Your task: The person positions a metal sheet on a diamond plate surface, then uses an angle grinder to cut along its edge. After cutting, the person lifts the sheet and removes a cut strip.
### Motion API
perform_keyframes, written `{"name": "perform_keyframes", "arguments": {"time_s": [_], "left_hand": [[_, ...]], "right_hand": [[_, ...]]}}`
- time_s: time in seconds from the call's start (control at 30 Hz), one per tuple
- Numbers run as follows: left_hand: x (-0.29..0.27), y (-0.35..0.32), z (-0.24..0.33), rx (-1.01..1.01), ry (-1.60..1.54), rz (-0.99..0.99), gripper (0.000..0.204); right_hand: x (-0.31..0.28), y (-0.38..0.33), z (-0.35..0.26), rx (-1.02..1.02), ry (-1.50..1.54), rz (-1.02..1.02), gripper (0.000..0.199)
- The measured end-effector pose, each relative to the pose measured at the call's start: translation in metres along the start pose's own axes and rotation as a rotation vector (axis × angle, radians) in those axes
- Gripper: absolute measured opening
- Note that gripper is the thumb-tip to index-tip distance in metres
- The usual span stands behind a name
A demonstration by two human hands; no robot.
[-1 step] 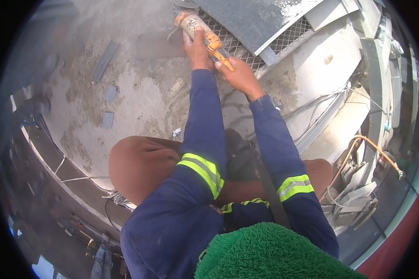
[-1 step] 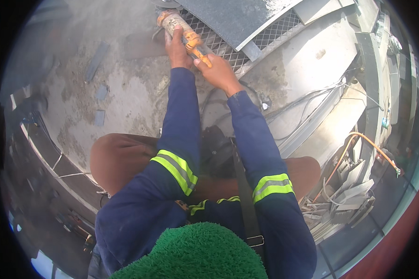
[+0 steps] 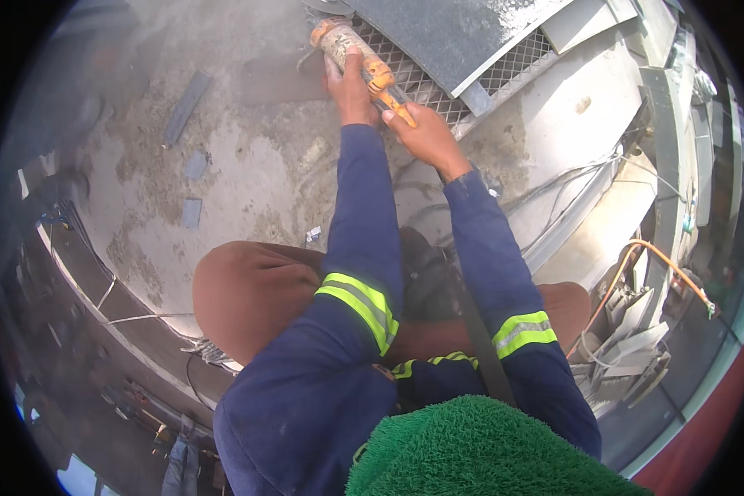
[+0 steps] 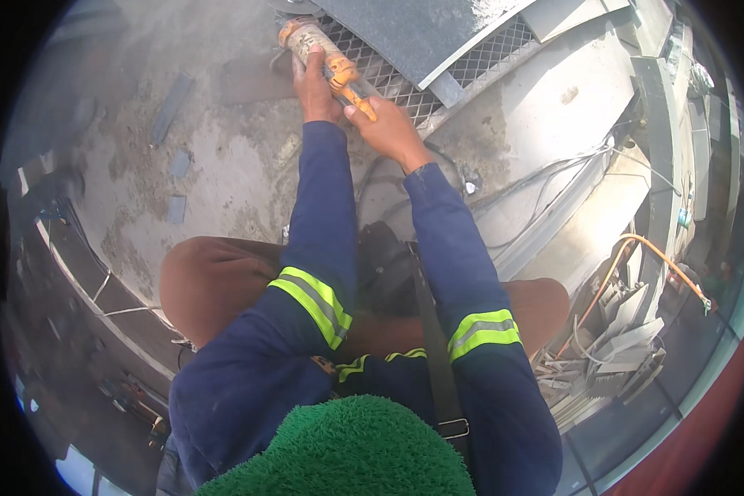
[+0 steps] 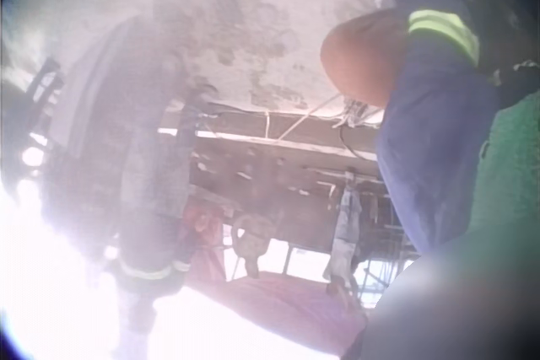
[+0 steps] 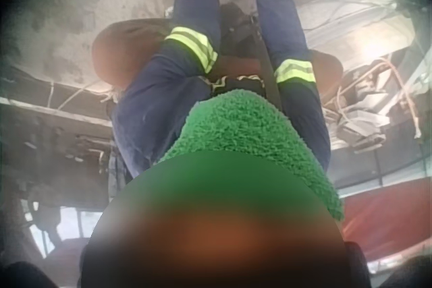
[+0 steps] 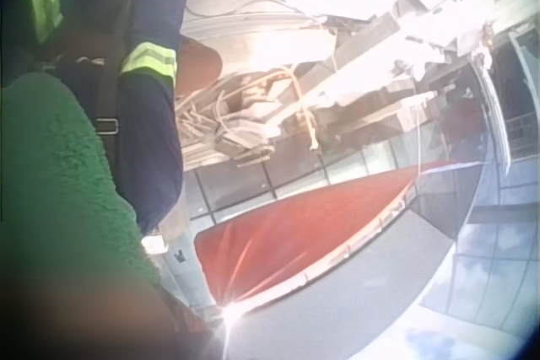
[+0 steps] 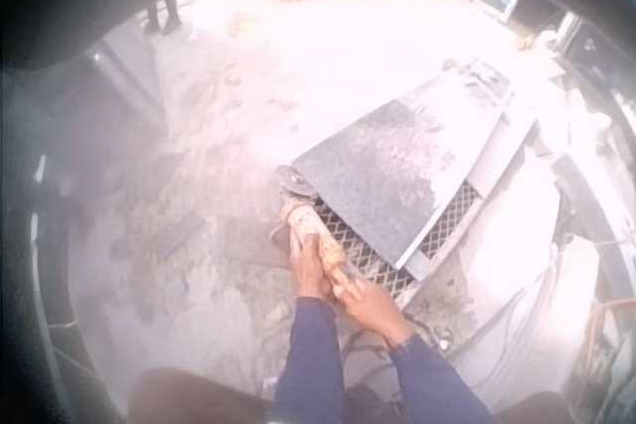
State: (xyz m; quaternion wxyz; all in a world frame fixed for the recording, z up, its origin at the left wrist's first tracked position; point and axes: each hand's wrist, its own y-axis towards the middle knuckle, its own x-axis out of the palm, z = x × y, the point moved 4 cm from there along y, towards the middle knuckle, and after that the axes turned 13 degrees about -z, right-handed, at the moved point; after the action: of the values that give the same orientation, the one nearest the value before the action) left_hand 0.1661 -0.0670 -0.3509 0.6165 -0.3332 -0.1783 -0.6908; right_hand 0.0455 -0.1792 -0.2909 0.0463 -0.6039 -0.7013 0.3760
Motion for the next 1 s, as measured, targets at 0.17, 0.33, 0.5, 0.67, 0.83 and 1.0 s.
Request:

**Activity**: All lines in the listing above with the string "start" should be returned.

**Response to the task**:
- time_s: time in seconds from the call's start (control at 30 Hz), one per tuple
- The measured end-effector pose, each relative to the pose measured at the call's start: translation in metres along the start pose's own axes and rotation as a rotation vector (axis × angle, radians) in those axes

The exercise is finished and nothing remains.